Assignment: Look for "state" in every line of the listing. Copy the lines that have it.

Data section:
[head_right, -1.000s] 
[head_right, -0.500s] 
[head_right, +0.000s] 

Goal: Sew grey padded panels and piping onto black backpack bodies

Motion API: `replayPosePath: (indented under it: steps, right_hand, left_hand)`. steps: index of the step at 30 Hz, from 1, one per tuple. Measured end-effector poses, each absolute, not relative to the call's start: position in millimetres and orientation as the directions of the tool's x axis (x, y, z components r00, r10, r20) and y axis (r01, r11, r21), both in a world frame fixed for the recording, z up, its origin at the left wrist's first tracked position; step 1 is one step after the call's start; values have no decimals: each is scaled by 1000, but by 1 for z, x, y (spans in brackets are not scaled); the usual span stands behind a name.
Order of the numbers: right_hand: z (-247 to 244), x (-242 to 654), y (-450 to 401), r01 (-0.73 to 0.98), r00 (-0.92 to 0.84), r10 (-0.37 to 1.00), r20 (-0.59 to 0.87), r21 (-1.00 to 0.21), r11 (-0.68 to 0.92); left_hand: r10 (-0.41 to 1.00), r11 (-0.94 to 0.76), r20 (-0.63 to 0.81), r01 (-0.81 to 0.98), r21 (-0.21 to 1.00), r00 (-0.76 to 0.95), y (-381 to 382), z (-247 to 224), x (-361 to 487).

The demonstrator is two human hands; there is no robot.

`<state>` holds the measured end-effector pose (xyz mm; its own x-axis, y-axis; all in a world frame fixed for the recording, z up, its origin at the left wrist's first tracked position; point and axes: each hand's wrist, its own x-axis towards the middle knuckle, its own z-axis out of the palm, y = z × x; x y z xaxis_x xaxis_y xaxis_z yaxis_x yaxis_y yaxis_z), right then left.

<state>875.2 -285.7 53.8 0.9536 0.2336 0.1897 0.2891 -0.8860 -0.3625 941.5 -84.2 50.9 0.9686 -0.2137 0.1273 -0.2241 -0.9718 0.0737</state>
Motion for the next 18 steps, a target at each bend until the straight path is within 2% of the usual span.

Solution:
`<state>` holds the measured end-effector pose (xyz mm; its own x-axis, y-axis; all in a world frame fixed for the recording, z up, its origin at the left wrist's first tracked position; point and axes: each hand's wrist, its own x-axis towards the middle knuckle, its own z-axis out of the palm, y = z × x; x y z xaxis_x xaxis_y xaxis_z yaxis_x yaxis_y yaxis_z), right then left.
<state>875.2 -285.7 53.8 0.9536 0.2336 0.1897 0.2891 -0.8860 -0.3625 941.5 -84.2 50.9 0.9686 -0.2137 0.1273 -0.2241 -0.9718 0.0737</state>

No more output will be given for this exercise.